È un referente artistico. Nella “Filosofìa nova” Stendhal lo dice, incontrovertibile: “Bisogna descrivere l’Apollo del Belvedere nelle braccia della Venere dei Medici nei più
incantevoli giardini di Napoli e non un grasso Olandese sopra la sua Olandese
in un sudicio mezzanino”.
L’embrione è Pandora, la prima donna, che Zeus fece modellare in
argilla. Di questa storia è fervoroso tramite il poeta anti-femminista Esiodo.
La statua fa la differenza, attesta Roberto Calasso analizzando la
sbandata di Giove per la copia di Hera, la sacerdotessa dal nome rivelatore di
Io.
Si aprono baratri nella misoginia, nel cui amore delle statue si
rappresenta la ricerca trepida dell’amore-amante immobile, che tenti e
rassereni.

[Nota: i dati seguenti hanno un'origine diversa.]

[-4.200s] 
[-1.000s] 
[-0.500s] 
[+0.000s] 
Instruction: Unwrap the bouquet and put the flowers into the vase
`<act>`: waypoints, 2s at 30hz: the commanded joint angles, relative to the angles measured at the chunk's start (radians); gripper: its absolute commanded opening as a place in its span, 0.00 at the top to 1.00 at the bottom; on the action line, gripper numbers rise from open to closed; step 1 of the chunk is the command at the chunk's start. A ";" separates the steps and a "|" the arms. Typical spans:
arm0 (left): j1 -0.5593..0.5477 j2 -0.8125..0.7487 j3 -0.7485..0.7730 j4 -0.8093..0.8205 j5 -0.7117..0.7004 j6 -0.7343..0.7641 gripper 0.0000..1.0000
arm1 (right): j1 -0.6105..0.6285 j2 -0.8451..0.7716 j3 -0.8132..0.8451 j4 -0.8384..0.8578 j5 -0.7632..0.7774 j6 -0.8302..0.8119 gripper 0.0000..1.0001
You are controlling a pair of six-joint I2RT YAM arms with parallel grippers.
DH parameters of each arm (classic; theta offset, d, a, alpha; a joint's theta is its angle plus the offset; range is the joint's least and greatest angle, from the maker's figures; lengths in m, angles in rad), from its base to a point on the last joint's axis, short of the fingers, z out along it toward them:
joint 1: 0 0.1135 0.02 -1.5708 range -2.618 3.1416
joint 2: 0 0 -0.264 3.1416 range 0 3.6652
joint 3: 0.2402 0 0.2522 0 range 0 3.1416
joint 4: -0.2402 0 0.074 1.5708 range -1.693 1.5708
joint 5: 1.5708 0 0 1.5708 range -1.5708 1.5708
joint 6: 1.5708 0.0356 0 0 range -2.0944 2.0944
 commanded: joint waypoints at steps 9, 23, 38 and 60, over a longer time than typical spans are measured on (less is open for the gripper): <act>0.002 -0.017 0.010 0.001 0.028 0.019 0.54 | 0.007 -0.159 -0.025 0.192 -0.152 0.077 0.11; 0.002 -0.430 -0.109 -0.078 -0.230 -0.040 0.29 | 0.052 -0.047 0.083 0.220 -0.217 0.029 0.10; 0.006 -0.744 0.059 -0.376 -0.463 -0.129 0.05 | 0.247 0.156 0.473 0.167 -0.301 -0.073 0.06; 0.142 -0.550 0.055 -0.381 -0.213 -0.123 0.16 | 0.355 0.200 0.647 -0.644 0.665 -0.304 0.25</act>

Tale l’ateniese Amicleto, il quale, sorpreso a fare l’amore
nottetempo con una statua di Venere, così si giustificò davanti ai giudici:
“Ho voluto amare una pietra, perché so amare, e non sono così vile che ami per
essere amato”.
Tedeschi – “I tedeschi sapevano
obbedire e cantare, che era la stessa cosa, dire di sì” – Claudio Magris, “Il
custode” (in “Tempo curvo a Krems”).
Le donne tedesche, le buone mogli di Stendhal e
Tacito, si legano ai mariti anche coi soldi: condividono il reddito, che lei
lavori o no, e sgonfiano l’imposta progressiva, pagando aliquote marginali più
basse, avendo imposto allo Stato lo splitting, la divisione del reddito
familiare in due.
E sempre si salvano: la principessa Sofia Carlotta
di Braunschweig Wolfenbüttel, sposata ad Alessio, il figlio che Pietro il
Grande uccise, finse di essere morta e lasciò che si celebrasse il funerale,
mentre fuggiva in Martinica, dove si rifece con valenti coloni francesi.